◆ Assignment ◆
Each line below is to be written out in full, exactly as shown.

[Dataset entries]
-=-=-
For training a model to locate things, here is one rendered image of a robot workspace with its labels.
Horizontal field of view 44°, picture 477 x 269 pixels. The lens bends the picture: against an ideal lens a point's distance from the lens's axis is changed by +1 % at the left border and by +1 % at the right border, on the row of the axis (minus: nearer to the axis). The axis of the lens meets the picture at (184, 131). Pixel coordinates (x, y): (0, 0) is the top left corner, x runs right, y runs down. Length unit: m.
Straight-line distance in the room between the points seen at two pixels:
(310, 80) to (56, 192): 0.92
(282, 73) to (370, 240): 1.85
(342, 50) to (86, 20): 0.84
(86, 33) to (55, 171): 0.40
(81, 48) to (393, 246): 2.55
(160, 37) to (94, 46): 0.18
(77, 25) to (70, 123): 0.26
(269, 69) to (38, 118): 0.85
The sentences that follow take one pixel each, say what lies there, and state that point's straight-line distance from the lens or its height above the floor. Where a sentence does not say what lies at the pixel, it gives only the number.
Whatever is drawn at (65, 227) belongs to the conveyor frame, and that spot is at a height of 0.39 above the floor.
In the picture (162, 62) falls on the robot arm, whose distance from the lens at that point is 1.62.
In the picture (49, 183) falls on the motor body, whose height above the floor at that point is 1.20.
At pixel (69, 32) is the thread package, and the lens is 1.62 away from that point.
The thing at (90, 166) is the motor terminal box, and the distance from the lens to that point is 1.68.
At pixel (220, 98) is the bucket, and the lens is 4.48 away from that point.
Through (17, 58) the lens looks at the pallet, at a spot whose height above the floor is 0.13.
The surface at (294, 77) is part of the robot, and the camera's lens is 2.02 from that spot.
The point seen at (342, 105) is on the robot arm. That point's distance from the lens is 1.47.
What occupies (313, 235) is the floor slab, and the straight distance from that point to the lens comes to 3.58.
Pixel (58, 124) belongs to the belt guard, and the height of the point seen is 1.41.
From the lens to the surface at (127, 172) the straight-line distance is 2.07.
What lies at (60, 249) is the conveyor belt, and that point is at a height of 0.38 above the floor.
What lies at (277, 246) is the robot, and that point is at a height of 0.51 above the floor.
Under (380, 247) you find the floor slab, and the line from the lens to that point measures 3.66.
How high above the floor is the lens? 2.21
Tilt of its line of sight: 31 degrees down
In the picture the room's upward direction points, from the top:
-=-=-
◆ Your response ◆
For training a model to locate things, here is one rendered image of a robot workspace with its labels.
Horizontal field of view 44°, picture 477 x 269 pixels. The lens bends the picture: against an ideal lens a point's distance from the lens's axis is changed by +1 % at the left border and by +1 % at the right border, on the row of the axis (minus: nearer to the axis). The axis of the lens meets the picture at (184, 131). Pixel coordinates (x, y): (0, 0) is the top left corner, x runs right, y runs down. Length unit: m.
Straight-line distance in the room between the points seen at two pixels:
(310, 80) to (56, 192): 0.92
(282, 73) to (370, 240): 1.85
(342, 50) to (86, 20): 0.84
(86, 33) to (55, 171): 0.40
(81, 48) to (393, 246): 2.55
(160, 37) to (94, 46): 0.18
(77, 25) to (70, 123): 0.26
(269, 69) to (38, 118): 0.85
The sentences that follow take one pixel each, say what lies there, and state that point's straight-line distance from the lens or its height above the floor. Where a sentence does not say what lies at the pixel, it gives only the number.
Whatever is drawn at (65, 227) belongs to the conveyor frame, and that spot is at a height of 0.39 above the floor.
In the picture (162, 62) falls on the robot arm, whose distance from the lens at that point is 1.62.
In the picture (49, 183) falls on the motor body, whose height above the floor at that point is 1.20.
At pixel (69, 32) is the thread package, and the lens is 1.62 away from that point.
The thing at (90, 166) is the motor terminal box, and the distance from the lens to that point is 1.68.
At pixel (220, 98) is the bucket, and the lens is 4.48 away from that point.
Through (17, 58) the lens looks at the pallet, at a spot whose height above the floor is 0.13.
The surface at (294, 77) is part of the robot, and the camera's lens is 2.02 from that spot.
The point seen at (342, 105) is on the robot arm. That point's distance from the lens is 1.47.
What occupies (313, 235) is the floor slab, and the straight distance from that point to the lens comes to 3.58.
Pixel (58, 124) belongs to the belt guard, and the height of the point seen is 1.41.
From the lens to the surface at (127, 172) the straight-line distance is 2.07.
What lies at (60, 249) is the conveyor belt, and that point is at a height of 0.38 above the floor.
What lies at (277, 246) is the robot, and that point is at a height of 0.51 above the floor.
Under (380, 247) you find the floor slab, and the line from the lens to that point measures 3.66.
How high above the floor is the lens? 2.21
Tilt of its line of sight: 31 degrees down
In the picture the room's upward direction points, from the top:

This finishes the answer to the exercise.